Dönemin muhalif gazetelerinin Abdülhamit tarafından da takip edildiği ve bunların hepsinin yurt dışında yayınlanıp,memlekete gizlice sokulduğu,isimlerinin Osmanlı,yıldız,Sadayı Millet,Errahip,Türk,Şurayı Ümmet,Meşveret,Mizan,Meşrutiyet,Ahali,Hilafet,Sancak,Havatır,yıldırım,Selamet,Hak,Emel,İstikbal olarak sayılabileceği..
En ilginç olanlardan birisi de çok evhamlı,korkak,vesveseli,kuruntulu olan Abdülhamit'in babası Abdülmecit tarafında "Benim kuruntulu oğlum"diye anıldığı..
Beşinci kitap Yahya Kemal'in Siyasi Hatıralar'ı oldu..
Yahya Kemal'in kaleminden ,tatlı tatlı anlatılan 2.Mahmut dönemi kişilerinin hikayeleri ve yine yazarın tasarladığı ama bitiremediği bir roman taslağının konusunu okumuş oldum..
Bir dönemin artık masallaşmış kişileri ve olaylarını öğrenmek açısından ibret vericiydi..
19 Aralık 2023 Salı
Godot'yu Beklerken
Pazar günü Küçük Tiyatro'da matinede Palaz'ı seyrettikten sonra akşam matinesinde de Büyük Tiyatro'da Godot'yu Beklerken'e biletim vardı..
Gidip izledim..
Bu sezon için en ümitlendiğim oyundu..
Bunda, oyunda rol alan Özgür Öztürk'ün oyunculuğuna olan güvenimin etkisi büyüktü elbette..
Ve güvenimi boşa çıkarmadı..
Hiçbiri..
Özgür Öztürk,Ulaş Ersoy,Orhan Özyiğit,Koray Alper..
Hepsi çok iyiydi..
Binbir surat Özgür daha iyiydi ama..
Yönetmen Cem Emüler'i tebrik etmek gerek..
Çok bilinen bir oyunu eli yüzü düzgün biçimde kotarıp sahnelemiş..
İki saat on beş dakika süren oyun için tek üzüldüğüm şey,Özgür Öztürk'ün son repliğiyle birlikte ayağa fırlayıp karanlıktan yararlanarak salondan fırlamak zorunda oluşum oldu..
Bizim "Anadolu Bozkırının Parlayan Yıldızı"na gidecek son otobüsün kalkmasına on beş dakika vardı..
Benim de yirmi dakikalık yolu on beş dakikada almam gerekiyordu..

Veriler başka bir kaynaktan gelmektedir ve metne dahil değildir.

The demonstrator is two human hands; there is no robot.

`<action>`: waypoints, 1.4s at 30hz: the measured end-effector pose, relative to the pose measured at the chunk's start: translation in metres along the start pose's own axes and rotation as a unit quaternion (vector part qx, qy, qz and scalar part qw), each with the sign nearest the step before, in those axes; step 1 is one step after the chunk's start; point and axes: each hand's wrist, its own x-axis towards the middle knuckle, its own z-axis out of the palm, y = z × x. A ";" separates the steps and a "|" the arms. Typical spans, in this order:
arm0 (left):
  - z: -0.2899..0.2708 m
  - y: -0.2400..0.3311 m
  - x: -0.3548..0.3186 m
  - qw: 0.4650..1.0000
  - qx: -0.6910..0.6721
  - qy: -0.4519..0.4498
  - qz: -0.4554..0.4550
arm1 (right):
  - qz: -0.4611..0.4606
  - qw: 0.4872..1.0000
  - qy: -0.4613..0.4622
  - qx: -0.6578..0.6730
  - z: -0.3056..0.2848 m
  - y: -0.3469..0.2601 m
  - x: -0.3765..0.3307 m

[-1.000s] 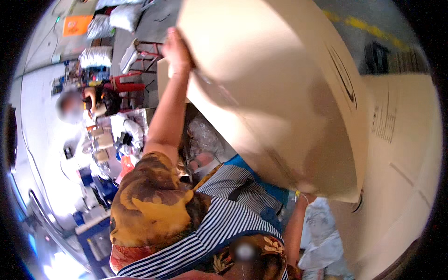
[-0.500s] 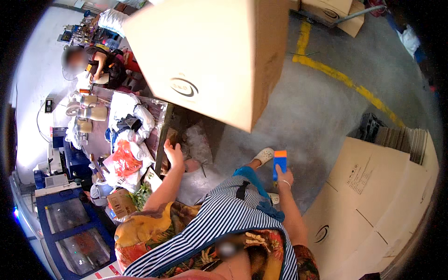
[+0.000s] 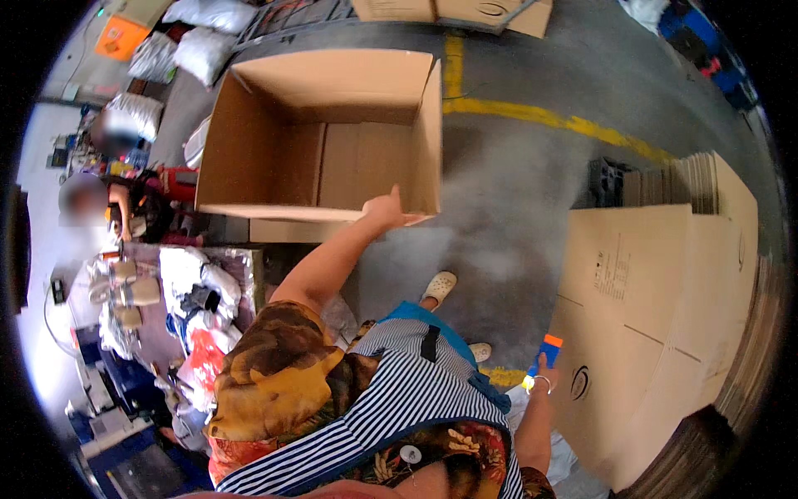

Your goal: The person assembles several cardboard boxes using a tape dispenser and then places a thermos into a plastic bag.

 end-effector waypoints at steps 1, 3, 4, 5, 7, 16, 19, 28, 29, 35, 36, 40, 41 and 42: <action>0.020 -0.007 0.011 0.997 0.067 -0.016 0.044 | -0.064 0.998 0.018 -0.019 0.001 0.014 -0.004; 0.043 -0.034 0.023 0.983 0.171 -0.024 0.069 | -0.184 0.973 0.091 -0.103 0.022 0.058 0.008; 0.047 -0.048 0.027 0.977 0.206 -0.016 0.055 | -0.239 0.945 0.147 -0.166 0.033 0.084 0.022; 0.037 -0.047 0.027 0.980 0.193 0.004 0.046 | -0.169 0.972 0.075 -0.146 0.030 0.093 0.010; 0.008 -0.092 0.009 0.987 0.150 0.058 0.008 | -0.063 0.988 -0.094 -0.103 0.032 0.066 -0.026; -0.080 -0.291 -0.059 0.973 0.134 0.185 0.035 | -0.110 0.966 -0.132 -0.195 0.050 -0.014 -0.036; -0.085 -0.320 -0.046 0.977 0.070 0.171 0.104 | -0.179 0.969 -0.104 -0.136 0.037 -0.076 -0.060; -0.039 -0.244 -0.028 0.961 0.195 0.193 0.043 | -0.109 0.988 -0.111 0.016 -0.010 0.043 -0.040; -0.037 -0.253 -0.024 0.940 0.243 0.241 -0.004 | -0.092 0.991 -0.090 0.035 -0.013 0.064 -0.041; 0.036 -0.044 -0.020 0.798 0.170 0.577 -0.023 | 0.107 0.992 -0.062 -0.011 -0.065 0.237 -0.020; 0.068 0.034 -0.021 0.840 0.060 0.523 0.130 | 0.144 0.984 -0.099 -0.023 -0.074 0.265 -0.017; 0.253 0.326 -0.062 0.820 0.113 0.274 0.491 | 0.171 0.985 0.023 -0.020 -0.081 0.358 -0.020; 0.295 0.400 -0.097 0.732 0.234 0.257 0.586 | 0.165 0.986 0.031 -0.004 -0.088 0.365 -0.023; 0.323 0.461 -0.141 0.712 0.210 0.170 0.648 | 0.157 0.987 0.041 0.014 -0.098 0.361 -0.023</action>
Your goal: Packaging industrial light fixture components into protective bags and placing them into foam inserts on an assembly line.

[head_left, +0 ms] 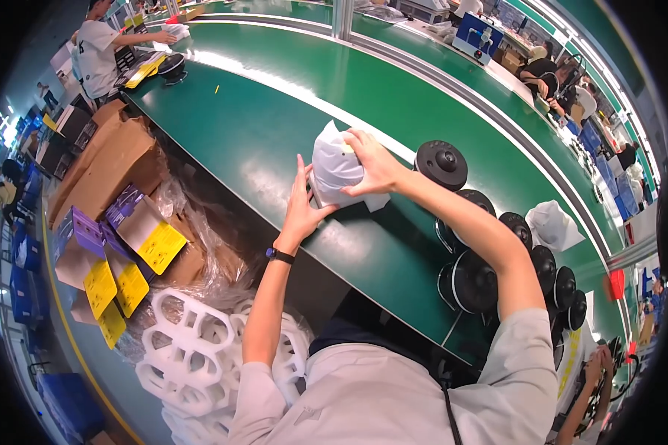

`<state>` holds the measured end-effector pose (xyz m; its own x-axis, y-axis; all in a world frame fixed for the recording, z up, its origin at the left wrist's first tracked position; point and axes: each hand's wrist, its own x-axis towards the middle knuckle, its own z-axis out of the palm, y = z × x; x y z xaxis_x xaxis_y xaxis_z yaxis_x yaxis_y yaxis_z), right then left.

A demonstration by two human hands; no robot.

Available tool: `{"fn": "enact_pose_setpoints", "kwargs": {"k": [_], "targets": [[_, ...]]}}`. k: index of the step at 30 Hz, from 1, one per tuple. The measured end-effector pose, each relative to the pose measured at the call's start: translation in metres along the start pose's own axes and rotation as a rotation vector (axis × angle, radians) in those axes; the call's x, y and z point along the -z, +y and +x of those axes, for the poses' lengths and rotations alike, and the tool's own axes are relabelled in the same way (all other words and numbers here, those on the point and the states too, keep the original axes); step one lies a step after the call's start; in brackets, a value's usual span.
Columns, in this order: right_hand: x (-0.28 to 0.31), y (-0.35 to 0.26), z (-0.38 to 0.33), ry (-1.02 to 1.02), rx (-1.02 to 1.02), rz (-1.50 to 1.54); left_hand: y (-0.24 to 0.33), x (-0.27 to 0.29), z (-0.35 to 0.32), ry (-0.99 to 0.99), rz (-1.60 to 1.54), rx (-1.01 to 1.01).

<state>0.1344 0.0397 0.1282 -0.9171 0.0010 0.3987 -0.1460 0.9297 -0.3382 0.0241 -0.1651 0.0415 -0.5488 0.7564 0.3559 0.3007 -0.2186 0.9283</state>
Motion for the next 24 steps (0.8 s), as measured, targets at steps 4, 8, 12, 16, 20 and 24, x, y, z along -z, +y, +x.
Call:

Oyuncuların selama çıkışlarını bekleyemedim,hak ettikleri alkışı onlara sunamadım..
Ama yüreğimden alkışlıyorum..
Çok iyiydiler..
"-Hadi gidelim.
-Gidemeyiz..
-Neden?
-Godot'yu Bekliyoruz da ondan.."
Hepimiz Godot'yu bekliyoruz galiba..
18 Aralık 2023 Pazartesi
Palaz
Konya Devlet Tiyatrosu'nun oyunu..
Ankara'ya turneye geldiler..
Ben de dün gidip izledim..
İlk Türk pilotları Fethi ve Nuri Beylerin dramatik havacılık hikayesinin anlatıldığı derli toplu bir oyun..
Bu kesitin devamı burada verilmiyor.